Thursday, June 19, 2008

Marketing Poverty

From the fraternal blog Reasons to be Impossible

So according to the FAO:
Per capita food production has declined in Africa for the past 30 years and farm productivity in Africa is just one-quarter the global average. Today, more than 200 million people are chronically hungry in the region, and 33 million children under age five are malnourished.and we hear from the BBC, Kofi Annan:
Attending the Rome conference in his new role as the chair of Agra, the Alliance for a Green Revolution in Africa, he said the African farmer was the only farmer in the world that still took all the risks, often operating without financial support, expertise or safety nets. AGRA makes an interesting point:
Markets can play an important role in improving the incomes of poor farmers. However, markets in Africa are generally poorly organised and volatile, and often inaccessible to small-scale farmers. Also lacking is the market information that farmers need to negotiate good prices for their produce. Even such basic information as current wholesale and retail prices is rarely available.

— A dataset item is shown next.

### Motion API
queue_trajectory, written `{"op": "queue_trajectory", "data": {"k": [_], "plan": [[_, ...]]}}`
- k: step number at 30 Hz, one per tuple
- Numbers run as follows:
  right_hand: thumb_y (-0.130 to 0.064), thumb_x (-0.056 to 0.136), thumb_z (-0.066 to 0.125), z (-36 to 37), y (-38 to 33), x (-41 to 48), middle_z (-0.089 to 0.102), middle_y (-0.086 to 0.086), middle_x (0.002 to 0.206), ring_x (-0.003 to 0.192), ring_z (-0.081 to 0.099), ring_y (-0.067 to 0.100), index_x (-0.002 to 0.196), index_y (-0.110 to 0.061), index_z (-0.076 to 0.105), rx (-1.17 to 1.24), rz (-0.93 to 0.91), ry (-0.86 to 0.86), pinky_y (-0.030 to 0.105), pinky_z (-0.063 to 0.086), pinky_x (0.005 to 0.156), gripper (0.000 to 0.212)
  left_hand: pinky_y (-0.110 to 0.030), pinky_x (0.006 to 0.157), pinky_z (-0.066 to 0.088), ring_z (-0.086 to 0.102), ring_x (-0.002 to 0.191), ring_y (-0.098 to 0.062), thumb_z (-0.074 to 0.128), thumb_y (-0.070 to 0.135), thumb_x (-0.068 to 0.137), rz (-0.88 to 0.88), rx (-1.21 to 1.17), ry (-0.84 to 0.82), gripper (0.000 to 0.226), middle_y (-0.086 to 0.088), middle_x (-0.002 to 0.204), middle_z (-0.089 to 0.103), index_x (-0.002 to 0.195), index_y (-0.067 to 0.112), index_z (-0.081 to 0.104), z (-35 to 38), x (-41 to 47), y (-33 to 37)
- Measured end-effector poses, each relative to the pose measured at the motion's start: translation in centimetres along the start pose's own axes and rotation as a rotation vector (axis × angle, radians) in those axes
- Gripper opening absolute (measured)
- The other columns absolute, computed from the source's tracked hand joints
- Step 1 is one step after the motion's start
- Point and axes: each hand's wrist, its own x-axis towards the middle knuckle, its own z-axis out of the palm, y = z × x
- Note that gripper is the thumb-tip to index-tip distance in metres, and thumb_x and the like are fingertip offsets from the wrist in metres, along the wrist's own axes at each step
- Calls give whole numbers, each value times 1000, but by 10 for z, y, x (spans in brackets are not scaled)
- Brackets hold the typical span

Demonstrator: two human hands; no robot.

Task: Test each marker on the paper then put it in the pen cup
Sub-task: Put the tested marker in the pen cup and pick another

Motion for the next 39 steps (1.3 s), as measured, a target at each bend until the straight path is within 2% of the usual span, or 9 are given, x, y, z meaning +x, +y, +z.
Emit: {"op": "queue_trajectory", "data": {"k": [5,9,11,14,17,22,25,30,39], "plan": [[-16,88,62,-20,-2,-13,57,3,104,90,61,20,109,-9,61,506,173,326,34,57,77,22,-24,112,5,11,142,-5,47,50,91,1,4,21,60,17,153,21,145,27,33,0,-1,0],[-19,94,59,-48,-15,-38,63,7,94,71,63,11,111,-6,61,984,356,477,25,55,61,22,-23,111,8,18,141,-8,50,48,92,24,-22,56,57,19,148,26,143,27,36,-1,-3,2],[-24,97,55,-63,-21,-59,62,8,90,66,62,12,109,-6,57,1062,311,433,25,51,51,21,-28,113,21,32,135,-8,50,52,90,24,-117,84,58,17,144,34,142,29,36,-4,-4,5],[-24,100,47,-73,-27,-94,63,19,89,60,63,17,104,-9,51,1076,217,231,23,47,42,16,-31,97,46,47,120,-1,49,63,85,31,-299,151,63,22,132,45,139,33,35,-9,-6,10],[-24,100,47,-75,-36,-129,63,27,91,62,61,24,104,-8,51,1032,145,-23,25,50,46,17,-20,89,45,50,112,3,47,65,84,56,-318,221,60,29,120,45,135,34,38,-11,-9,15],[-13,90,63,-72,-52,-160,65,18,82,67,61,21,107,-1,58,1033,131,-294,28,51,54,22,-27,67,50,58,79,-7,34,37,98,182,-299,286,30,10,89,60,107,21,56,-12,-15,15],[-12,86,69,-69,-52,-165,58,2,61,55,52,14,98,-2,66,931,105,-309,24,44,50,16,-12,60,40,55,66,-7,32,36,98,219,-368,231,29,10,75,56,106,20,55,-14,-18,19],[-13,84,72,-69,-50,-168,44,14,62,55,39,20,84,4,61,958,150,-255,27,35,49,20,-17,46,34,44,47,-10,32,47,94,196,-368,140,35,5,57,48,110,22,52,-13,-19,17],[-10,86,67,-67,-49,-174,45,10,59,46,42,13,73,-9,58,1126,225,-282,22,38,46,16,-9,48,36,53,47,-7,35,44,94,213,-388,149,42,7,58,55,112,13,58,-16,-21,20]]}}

Therefore, building efficient and well-integrated input markets (through which farmers can buy supplies), and output markets (enabling farmers to sell their harvest) is key to encouraging farmers’ adoption of sustainable agricultural technologies.

All of which is to highlight two things - firstly, that most of the world does not play by market rules when it comes to food - food security is national security, and security of food prices stabilises labour markets (food soars, we strike).

Secondly, the state of Africa's markets shows that people left to themselves do not just create functional markets.

Now, I seem to recall reading one African post-liberation leader, discussing how traditional African nmarkets were inherently socialist (I can't remember who) - but the fact of the matter is that the sharing of information is a necessary prelude to socialism - if, as I heard on the radio last night, after a bit of investment Malawi has trebled its food output, there is reason to hope that this programme will work, and the horror of starvation may be obliterated. but, mark you, it isn't sponanteous markets that will be doing the work, but conscious investment, and co-operation. The capital markets have failed in Africa.